§ **TRY IT**: State the number of lines in the listing below that contain the word "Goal", and nothing besides.

§ **RECORDS SUPPLIED**:
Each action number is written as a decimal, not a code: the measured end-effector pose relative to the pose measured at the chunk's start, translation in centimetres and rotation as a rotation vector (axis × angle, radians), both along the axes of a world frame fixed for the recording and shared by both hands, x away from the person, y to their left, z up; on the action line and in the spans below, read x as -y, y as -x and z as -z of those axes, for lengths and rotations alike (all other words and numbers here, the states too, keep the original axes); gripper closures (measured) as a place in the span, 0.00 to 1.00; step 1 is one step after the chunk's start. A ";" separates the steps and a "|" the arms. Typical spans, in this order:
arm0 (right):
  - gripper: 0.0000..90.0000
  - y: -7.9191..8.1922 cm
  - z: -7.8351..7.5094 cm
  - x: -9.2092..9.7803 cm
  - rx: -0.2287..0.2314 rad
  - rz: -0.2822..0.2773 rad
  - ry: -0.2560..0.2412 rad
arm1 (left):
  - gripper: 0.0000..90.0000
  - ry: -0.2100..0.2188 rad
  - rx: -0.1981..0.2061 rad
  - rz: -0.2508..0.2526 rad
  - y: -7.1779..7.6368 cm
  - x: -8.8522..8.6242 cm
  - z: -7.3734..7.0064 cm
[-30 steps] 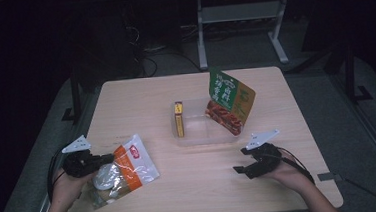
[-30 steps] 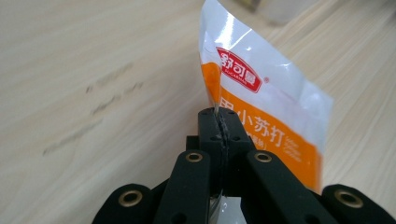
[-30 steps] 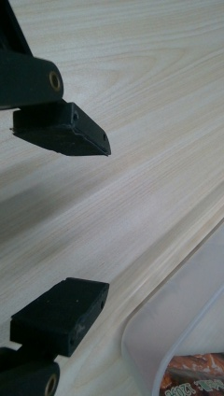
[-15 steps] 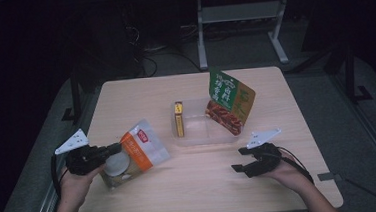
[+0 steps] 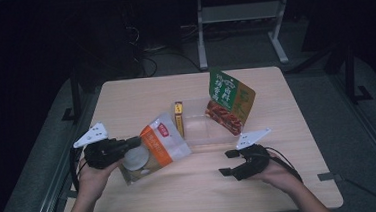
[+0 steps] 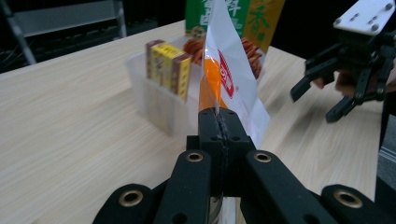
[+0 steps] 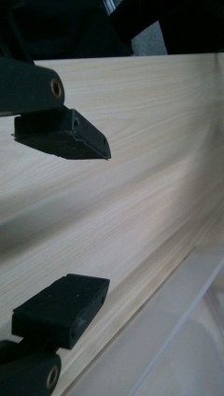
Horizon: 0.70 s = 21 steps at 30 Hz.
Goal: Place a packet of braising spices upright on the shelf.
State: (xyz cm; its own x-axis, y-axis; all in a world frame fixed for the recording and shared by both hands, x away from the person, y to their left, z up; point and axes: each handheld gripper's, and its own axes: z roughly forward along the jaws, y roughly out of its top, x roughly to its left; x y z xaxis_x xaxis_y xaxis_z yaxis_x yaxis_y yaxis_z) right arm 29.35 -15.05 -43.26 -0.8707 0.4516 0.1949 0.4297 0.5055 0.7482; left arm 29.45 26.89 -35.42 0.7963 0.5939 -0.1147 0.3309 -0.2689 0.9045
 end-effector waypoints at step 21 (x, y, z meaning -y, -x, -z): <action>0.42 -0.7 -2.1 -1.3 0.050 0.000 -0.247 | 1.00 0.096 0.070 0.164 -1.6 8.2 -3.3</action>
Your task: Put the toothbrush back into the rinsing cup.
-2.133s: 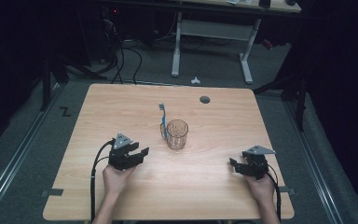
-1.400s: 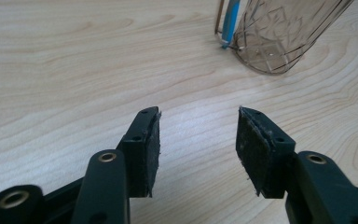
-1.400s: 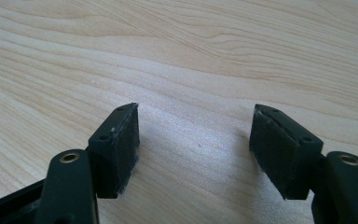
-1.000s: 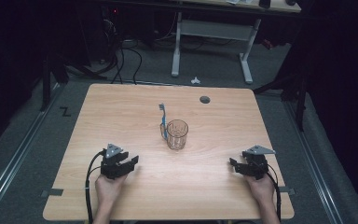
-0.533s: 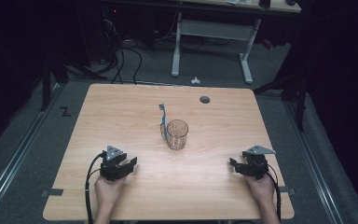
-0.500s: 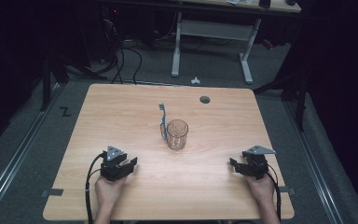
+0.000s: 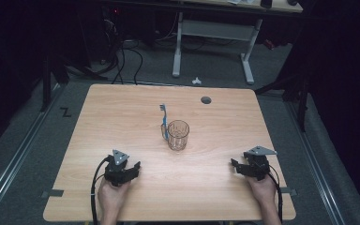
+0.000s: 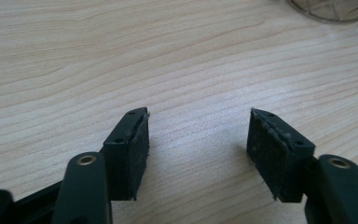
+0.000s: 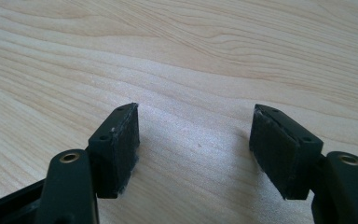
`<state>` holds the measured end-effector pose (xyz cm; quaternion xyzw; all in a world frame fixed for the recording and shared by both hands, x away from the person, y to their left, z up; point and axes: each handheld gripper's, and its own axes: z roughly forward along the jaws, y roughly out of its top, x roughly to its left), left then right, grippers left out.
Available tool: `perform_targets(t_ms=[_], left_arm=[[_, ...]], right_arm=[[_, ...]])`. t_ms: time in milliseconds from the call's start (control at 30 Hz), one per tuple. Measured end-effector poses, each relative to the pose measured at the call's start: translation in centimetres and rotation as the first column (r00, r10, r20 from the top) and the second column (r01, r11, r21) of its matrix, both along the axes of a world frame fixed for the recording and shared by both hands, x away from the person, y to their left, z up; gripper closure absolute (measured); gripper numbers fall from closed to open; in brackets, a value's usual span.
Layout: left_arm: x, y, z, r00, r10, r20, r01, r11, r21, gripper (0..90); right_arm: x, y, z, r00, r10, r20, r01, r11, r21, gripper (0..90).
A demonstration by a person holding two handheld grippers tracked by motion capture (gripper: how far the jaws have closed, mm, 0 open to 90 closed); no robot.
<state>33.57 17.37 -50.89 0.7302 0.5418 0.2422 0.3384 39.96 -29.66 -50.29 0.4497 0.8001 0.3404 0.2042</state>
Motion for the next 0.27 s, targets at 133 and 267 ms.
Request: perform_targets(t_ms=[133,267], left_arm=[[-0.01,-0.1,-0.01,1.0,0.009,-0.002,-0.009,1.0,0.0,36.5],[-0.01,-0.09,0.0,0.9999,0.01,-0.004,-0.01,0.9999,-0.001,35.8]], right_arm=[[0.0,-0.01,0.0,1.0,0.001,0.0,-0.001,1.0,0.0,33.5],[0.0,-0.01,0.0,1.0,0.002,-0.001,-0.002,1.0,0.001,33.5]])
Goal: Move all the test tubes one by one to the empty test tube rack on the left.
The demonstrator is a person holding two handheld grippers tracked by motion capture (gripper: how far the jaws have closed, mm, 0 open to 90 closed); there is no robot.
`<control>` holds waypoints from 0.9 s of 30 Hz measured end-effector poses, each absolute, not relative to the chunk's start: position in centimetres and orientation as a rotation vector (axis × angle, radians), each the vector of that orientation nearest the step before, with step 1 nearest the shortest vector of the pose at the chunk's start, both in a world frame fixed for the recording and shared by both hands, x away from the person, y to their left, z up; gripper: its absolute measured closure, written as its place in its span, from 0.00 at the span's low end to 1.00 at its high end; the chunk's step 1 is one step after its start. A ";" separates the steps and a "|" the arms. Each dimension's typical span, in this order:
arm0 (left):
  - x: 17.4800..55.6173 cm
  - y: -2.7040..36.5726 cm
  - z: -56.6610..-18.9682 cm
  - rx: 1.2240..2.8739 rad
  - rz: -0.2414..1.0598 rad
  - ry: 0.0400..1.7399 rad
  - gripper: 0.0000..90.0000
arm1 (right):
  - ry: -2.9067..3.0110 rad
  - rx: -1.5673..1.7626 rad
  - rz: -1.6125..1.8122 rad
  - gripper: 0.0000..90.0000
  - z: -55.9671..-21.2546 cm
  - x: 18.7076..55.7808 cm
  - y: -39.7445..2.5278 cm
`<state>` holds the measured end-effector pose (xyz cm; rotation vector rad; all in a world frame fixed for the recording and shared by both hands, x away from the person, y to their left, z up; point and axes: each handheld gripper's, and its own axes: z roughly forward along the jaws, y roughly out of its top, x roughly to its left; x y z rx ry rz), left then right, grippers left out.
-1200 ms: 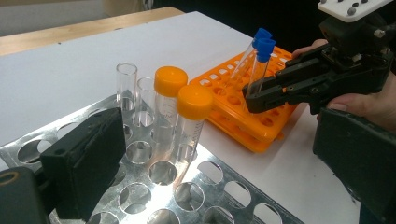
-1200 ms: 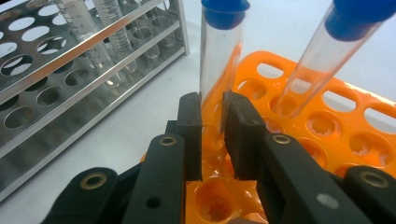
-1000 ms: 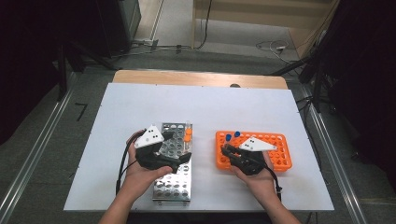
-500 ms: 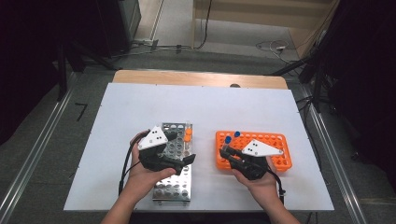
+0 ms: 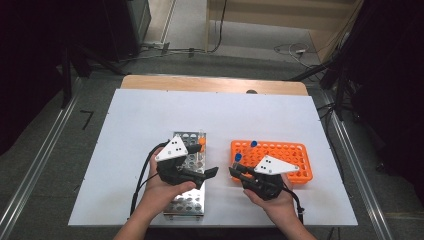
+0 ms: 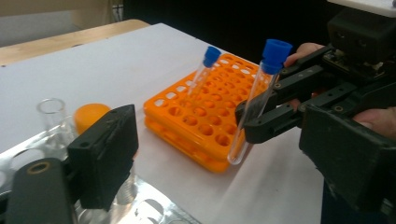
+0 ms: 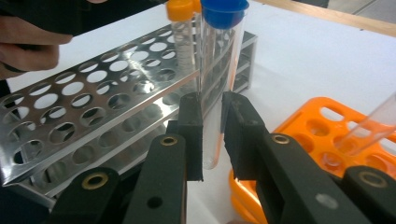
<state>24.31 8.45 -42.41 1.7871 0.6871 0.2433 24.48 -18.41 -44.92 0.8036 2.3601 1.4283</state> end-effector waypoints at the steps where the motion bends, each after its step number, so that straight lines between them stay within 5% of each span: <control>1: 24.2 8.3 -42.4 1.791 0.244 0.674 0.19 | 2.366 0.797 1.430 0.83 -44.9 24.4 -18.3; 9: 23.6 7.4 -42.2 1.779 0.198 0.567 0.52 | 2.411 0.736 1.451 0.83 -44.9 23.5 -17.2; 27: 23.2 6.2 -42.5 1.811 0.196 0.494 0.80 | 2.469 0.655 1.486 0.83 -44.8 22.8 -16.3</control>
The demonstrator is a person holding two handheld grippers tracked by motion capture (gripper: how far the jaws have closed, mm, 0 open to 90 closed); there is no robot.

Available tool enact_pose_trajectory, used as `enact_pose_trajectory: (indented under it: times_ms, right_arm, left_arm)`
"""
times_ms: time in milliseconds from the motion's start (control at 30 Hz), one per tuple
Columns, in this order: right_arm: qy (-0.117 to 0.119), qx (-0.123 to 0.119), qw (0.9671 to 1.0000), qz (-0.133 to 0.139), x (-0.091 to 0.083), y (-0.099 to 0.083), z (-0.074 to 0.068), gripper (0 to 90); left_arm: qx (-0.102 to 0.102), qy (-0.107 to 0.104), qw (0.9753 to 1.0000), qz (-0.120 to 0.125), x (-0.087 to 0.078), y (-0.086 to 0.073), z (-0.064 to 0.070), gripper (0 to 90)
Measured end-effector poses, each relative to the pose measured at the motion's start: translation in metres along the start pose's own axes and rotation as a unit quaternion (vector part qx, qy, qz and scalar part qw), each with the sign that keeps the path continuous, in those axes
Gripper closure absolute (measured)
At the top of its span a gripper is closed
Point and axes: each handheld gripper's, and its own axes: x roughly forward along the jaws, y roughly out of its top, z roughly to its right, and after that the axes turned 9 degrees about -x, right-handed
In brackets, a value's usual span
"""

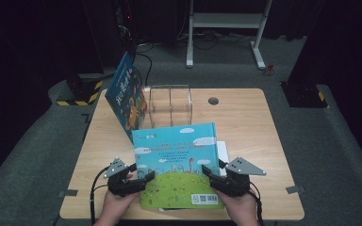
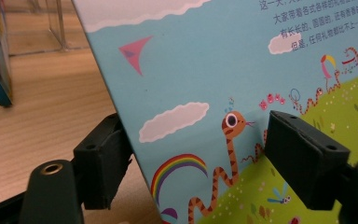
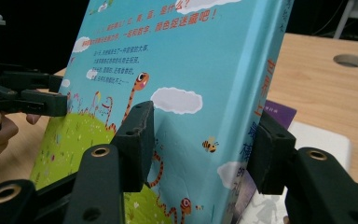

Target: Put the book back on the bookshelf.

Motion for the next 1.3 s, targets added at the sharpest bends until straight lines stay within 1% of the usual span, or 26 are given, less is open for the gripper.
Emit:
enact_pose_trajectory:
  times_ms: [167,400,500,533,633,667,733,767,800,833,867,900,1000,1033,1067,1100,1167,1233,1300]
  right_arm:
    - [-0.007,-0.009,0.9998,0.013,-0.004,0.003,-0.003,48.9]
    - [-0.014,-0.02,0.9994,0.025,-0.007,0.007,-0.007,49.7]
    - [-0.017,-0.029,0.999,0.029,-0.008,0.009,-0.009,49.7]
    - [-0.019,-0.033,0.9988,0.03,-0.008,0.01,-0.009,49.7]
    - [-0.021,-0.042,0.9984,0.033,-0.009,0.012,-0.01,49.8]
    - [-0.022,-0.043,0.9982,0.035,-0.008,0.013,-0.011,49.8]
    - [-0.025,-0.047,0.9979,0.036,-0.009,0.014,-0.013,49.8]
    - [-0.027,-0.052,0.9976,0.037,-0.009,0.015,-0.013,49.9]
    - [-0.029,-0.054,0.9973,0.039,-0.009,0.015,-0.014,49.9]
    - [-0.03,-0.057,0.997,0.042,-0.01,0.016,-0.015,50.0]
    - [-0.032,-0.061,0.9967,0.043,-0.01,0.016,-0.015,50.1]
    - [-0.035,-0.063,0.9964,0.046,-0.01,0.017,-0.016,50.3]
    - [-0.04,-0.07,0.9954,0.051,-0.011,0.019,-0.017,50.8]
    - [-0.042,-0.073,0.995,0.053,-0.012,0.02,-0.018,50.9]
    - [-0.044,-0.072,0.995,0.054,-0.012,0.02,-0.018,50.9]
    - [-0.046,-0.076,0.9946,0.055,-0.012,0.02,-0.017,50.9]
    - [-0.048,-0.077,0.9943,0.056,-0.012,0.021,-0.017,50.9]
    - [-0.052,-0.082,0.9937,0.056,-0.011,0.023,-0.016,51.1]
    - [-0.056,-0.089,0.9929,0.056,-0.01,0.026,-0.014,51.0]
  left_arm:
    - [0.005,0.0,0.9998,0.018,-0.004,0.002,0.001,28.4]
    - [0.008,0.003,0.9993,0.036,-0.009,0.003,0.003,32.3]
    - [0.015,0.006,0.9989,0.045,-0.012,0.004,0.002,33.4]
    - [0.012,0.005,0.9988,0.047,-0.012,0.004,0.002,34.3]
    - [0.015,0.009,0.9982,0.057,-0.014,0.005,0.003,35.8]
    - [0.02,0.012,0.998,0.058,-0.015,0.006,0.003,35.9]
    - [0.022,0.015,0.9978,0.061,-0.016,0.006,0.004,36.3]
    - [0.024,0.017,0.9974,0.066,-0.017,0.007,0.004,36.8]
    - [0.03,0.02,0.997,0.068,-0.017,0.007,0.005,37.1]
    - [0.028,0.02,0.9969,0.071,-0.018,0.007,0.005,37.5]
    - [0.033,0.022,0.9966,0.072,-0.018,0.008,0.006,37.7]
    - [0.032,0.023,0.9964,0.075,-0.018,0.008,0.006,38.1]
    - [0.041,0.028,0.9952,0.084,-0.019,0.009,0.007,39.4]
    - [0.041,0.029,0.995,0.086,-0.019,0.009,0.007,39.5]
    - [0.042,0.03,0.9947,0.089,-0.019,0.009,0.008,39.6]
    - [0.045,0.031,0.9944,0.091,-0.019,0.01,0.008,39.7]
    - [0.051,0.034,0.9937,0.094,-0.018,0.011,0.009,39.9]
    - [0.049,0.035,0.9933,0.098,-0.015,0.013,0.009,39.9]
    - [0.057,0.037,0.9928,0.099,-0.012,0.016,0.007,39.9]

§ **TASK SOLUTION**: 2